### Work task:
Look for "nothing" in the records and copy every line that has it.

### Supplied records:
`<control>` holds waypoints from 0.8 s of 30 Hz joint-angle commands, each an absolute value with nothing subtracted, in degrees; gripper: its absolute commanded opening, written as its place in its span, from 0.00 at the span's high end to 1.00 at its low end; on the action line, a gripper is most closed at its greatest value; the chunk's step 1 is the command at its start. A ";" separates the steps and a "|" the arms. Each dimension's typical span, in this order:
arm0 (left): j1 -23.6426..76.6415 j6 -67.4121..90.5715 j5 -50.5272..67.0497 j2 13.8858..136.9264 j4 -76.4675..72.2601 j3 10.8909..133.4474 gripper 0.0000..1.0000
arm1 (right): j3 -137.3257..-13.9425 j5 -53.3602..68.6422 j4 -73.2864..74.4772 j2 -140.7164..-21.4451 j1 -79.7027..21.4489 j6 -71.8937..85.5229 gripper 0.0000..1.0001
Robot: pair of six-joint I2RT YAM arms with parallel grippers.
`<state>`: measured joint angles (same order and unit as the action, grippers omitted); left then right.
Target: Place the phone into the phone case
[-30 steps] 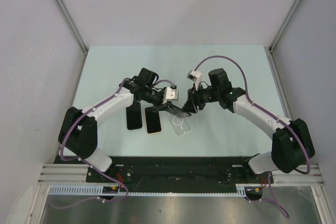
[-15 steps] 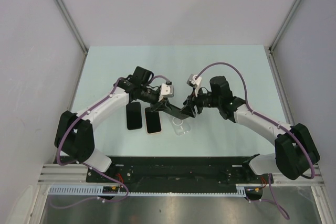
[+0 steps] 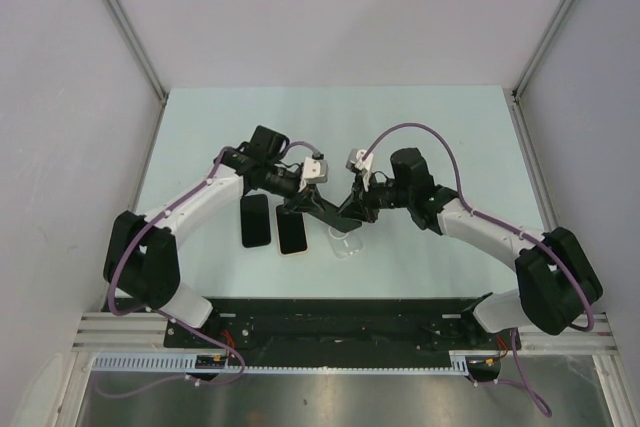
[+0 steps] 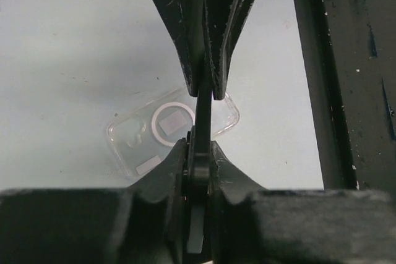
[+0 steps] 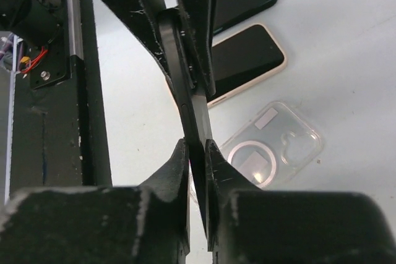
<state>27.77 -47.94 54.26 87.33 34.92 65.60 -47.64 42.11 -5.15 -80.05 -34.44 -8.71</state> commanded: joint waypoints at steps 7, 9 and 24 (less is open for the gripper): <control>27.51 -43.17 55.82 83.24 29.12 67.59 0.00 | -47.90 43.16 -4.40 -82.27 -34.02 -0.36 1.00; 27.25 -40.53 52.57 80.88 24.73 67.15 0.00 | -47.90 42.28 -3.43 -82.09 -33.75 1.66 1.00; 15.91 -2.22 21.36 79.89 14.59 71.46 0.15 | -47.37 39.82 -0.27 -82.52 -28.66 18.45 1.00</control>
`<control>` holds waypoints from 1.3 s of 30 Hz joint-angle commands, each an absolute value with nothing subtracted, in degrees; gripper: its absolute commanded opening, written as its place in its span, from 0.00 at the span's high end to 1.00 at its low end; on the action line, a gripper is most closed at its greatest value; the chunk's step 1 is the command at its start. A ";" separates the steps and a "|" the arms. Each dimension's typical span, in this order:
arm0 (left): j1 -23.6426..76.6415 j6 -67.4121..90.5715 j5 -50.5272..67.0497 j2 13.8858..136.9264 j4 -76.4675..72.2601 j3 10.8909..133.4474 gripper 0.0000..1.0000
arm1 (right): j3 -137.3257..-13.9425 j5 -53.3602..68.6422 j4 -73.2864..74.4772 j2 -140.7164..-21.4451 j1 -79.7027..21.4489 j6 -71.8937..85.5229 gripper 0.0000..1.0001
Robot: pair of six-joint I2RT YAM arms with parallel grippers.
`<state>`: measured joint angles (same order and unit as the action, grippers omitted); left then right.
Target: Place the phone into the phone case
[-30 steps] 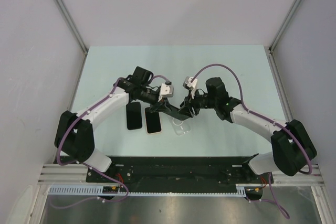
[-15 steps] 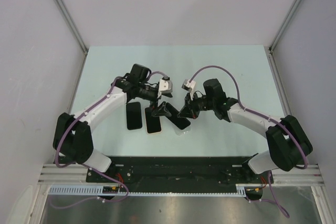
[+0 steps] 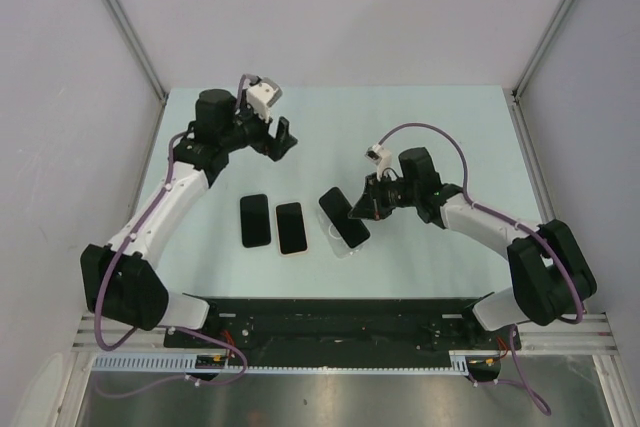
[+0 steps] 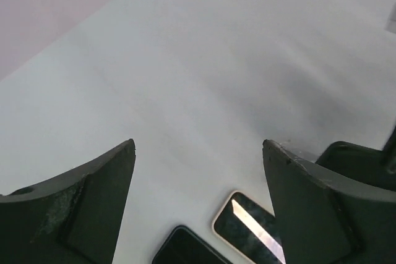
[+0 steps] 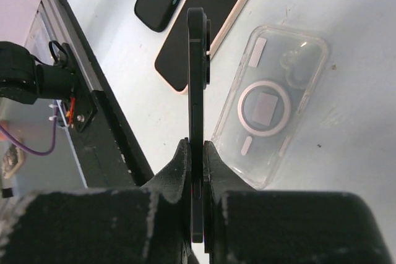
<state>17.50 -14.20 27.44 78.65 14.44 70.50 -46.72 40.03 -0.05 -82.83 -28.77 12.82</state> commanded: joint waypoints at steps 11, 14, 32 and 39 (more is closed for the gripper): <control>20.64 13.79 18.93 84.28 16.87 59.77 1.00 | -48.51 42.36 -1.49 -92.88 -26.28 25.48 1.00; 25.30 16.25 14.52 86.73 17.93 58.80 1.00 | -49.13 42.45 -2.11 -95.00 -26.02 25.84 1.00; 29.35 23.72 10.99 93.87 14.77 54.50 1.00 | -49.31 41.84 -10.10 -99.67 -26.02 30.32 1.00; 30.67 25.49 11.25 97.38 12.48 54.14 1.00 | -49.22 39.64 -10.72 -102.04 -25.93 29.09 1.00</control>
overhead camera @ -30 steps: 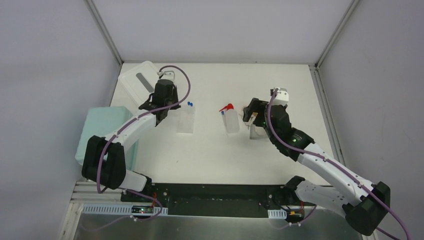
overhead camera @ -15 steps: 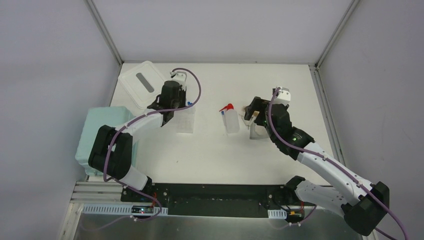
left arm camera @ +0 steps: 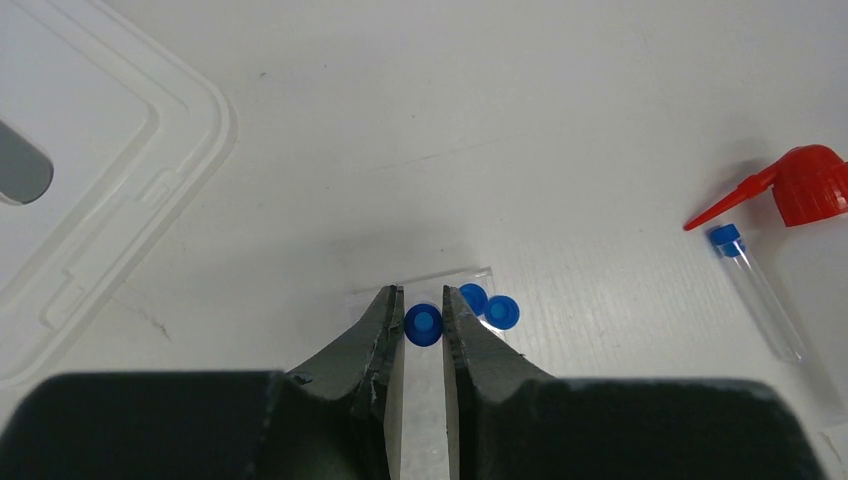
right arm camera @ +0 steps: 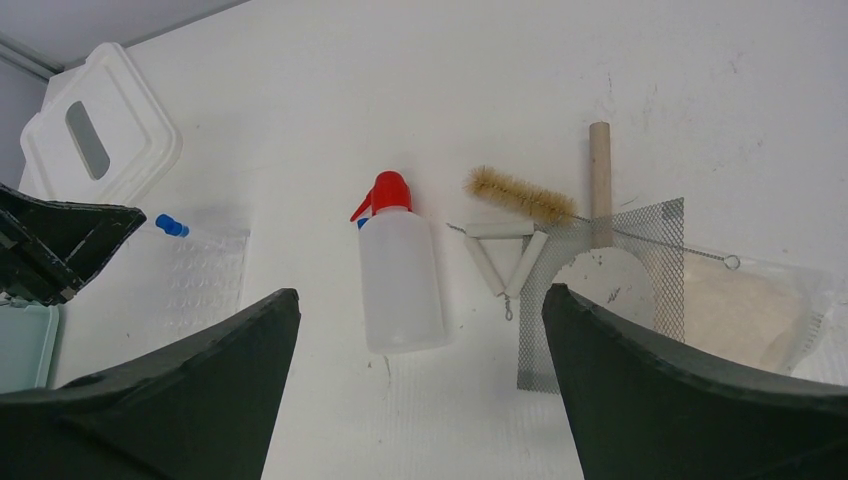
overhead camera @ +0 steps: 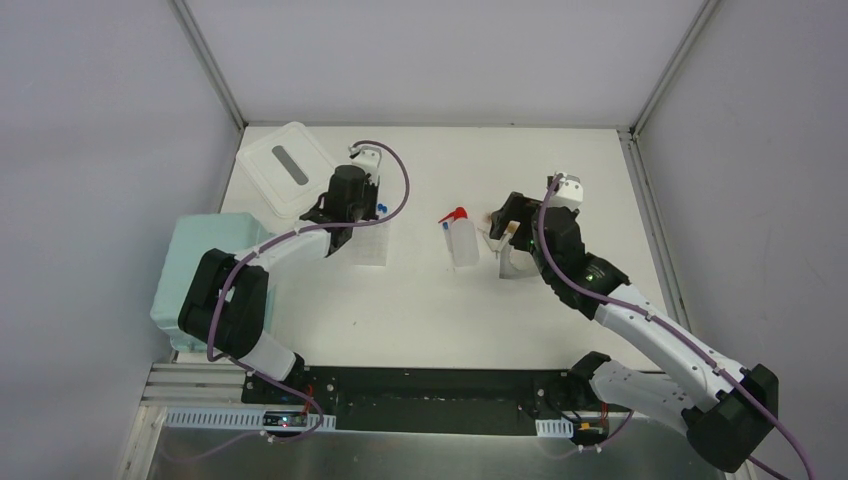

### Solution to the problem:
`<control>` holds waypoints from 0.8 s of 30 Hz joint-angle commands, each an absolute value with nothing subtracted, in degrees; gripper: its absolute commanded opening, written as its place in its span, from 0.00 at the span's high end to 1.00 at its low end; on the action line, a gripper is most closed at its greatest value; the chunk's step 1 is the command at its start. A ";" separates the steps and a "|" the arms. Each dimension's typical span, in this order:
`<control>` holds waypoints from 1.3 s of 30 Hz joint-angle commands, each an absolute value with nothing subtracted, in degrees; gripper: its absolute commanded opening, written as its place in its span, from 0.00 at the span's high end to 1.00 at its low end; on the action line, a gripper is most closed at its greatest value; the chunk's step 1 is the command at its start. A ";" separates the steps and a "|" the arms. Each dimension's typical span, in this order:

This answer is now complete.